⟨

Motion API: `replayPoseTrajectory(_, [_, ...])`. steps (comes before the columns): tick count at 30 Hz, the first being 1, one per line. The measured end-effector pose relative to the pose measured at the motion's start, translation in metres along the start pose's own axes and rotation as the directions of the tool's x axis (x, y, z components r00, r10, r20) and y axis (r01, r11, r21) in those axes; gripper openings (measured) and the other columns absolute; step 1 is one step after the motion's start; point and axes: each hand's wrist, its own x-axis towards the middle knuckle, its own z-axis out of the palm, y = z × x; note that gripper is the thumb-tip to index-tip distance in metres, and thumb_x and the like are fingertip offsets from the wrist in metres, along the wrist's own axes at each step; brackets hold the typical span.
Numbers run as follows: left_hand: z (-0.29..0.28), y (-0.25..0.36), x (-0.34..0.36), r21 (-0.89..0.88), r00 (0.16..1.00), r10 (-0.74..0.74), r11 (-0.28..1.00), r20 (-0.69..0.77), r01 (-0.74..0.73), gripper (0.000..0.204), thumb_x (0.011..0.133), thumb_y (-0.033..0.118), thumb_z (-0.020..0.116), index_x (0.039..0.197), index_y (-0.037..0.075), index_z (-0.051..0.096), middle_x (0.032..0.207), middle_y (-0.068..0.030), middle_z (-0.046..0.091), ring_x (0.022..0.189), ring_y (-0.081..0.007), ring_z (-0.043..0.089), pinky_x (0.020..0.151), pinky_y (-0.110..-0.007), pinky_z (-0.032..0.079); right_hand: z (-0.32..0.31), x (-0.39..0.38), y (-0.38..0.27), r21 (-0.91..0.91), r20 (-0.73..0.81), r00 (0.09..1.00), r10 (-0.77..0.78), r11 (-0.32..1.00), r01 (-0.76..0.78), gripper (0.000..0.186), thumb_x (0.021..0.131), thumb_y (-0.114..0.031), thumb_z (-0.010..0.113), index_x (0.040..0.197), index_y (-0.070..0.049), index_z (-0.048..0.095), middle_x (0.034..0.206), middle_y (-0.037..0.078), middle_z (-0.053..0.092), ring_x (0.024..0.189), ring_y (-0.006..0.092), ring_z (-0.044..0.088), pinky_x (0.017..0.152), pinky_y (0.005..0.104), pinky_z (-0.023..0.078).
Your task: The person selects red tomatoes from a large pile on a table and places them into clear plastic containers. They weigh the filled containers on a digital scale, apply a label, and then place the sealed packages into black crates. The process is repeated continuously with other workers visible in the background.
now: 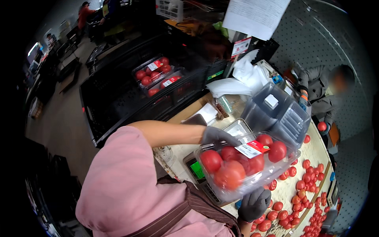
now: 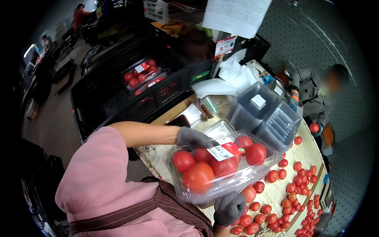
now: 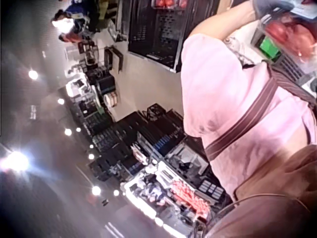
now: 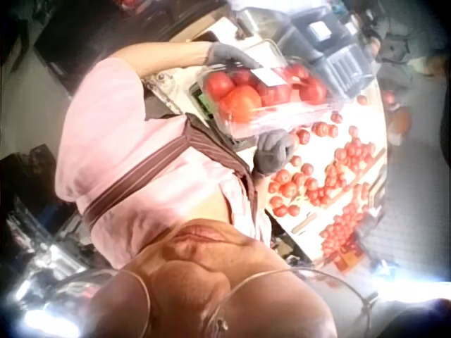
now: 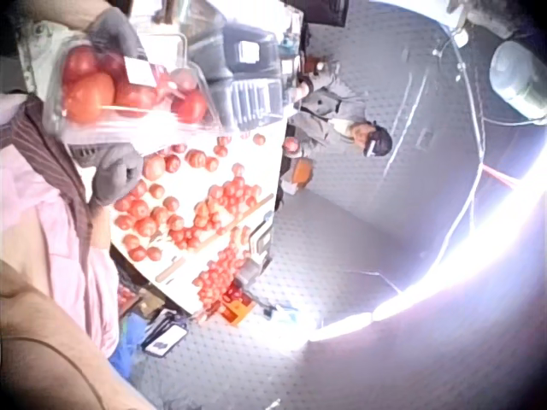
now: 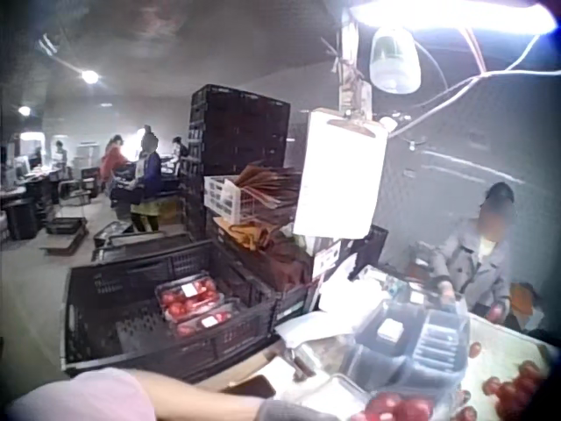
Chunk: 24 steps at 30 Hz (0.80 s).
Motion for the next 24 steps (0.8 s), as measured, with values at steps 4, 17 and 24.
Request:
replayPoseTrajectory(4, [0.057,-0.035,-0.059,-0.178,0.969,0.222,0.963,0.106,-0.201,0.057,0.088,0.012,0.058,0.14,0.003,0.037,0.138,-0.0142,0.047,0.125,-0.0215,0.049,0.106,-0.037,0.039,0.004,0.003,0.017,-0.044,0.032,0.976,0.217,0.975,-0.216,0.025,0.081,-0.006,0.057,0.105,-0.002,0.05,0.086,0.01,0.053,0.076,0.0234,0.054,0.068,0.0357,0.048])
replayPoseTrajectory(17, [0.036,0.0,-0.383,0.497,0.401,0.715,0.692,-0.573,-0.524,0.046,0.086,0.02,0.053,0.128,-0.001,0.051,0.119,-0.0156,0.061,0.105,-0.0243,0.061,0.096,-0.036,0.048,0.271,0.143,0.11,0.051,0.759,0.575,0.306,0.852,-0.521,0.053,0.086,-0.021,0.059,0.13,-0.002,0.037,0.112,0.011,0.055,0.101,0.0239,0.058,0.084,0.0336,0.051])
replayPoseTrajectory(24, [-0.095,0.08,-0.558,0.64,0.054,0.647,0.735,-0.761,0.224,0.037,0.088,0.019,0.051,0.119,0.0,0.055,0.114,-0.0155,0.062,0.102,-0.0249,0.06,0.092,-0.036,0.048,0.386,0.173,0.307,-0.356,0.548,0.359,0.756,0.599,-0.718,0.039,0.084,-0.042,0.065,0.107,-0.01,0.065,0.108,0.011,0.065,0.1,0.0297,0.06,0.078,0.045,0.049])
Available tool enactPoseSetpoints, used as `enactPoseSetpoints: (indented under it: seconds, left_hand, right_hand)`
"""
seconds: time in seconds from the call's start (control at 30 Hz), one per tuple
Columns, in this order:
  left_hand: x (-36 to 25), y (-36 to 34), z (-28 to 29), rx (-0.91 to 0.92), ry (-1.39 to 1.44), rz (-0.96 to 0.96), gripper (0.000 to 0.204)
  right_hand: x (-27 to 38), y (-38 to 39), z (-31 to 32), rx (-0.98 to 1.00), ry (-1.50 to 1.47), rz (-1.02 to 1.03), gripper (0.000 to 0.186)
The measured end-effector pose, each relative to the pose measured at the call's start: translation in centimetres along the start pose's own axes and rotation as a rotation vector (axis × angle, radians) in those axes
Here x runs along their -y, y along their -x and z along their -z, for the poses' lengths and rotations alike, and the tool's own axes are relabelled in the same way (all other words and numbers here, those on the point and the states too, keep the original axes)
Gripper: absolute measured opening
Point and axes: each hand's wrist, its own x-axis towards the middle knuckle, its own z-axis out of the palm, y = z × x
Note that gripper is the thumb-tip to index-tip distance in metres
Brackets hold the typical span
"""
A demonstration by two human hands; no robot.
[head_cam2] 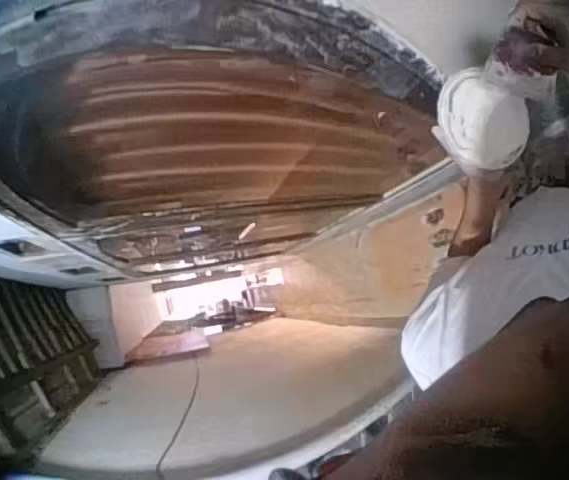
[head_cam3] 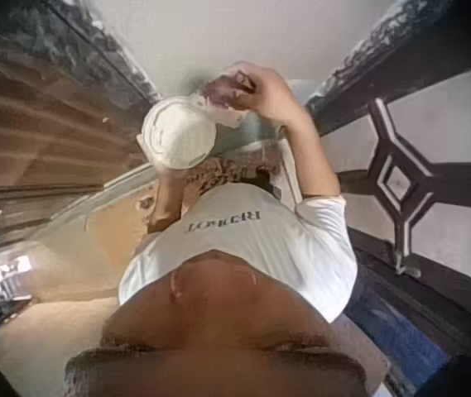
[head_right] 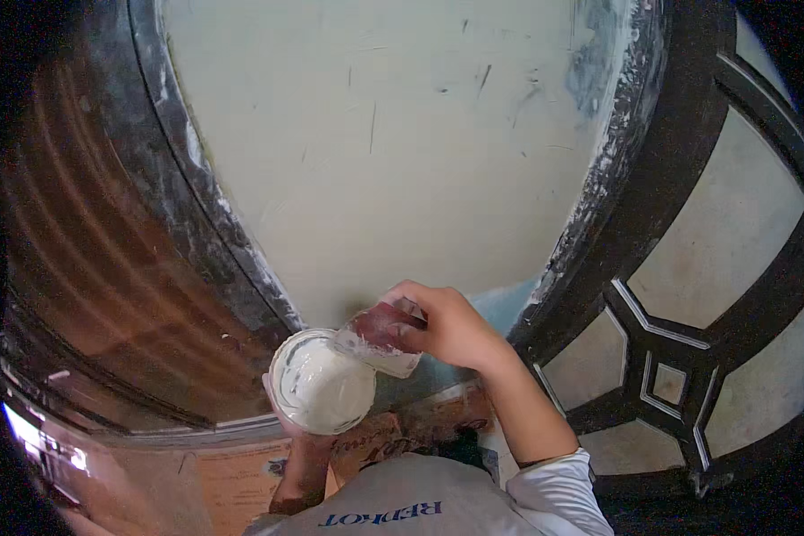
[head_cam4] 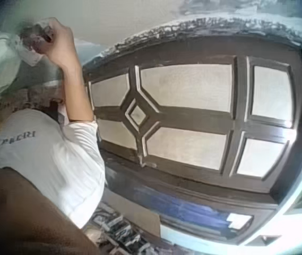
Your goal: The person applies and smooths plaster or filler onto a wall using a putty knife or spatula.
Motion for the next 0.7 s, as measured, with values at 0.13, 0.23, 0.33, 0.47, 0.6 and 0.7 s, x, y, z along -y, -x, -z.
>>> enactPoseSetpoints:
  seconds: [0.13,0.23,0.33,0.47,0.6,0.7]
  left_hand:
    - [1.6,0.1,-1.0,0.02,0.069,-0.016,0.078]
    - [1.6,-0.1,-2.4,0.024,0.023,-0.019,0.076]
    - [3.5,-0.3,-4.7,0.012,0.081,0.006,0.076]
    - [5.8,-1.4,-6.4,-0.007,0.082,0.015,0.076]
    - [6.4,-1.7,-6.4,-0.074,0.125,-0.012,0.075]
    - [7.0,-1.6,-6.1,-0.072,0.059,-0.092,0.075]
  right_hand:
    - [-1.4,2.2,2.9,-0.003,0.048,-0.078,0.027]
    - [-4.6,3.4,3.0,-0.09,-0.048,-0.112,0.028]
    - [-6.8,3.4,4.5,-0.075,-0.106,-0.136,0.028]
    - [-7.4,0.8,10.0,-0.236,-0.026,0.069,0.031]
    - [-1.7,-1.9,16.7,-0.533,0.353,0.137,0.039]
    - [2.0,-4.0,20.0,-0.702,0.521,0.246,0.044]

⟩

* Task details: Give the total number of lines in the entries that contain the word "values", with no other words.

* Finished exercise: 2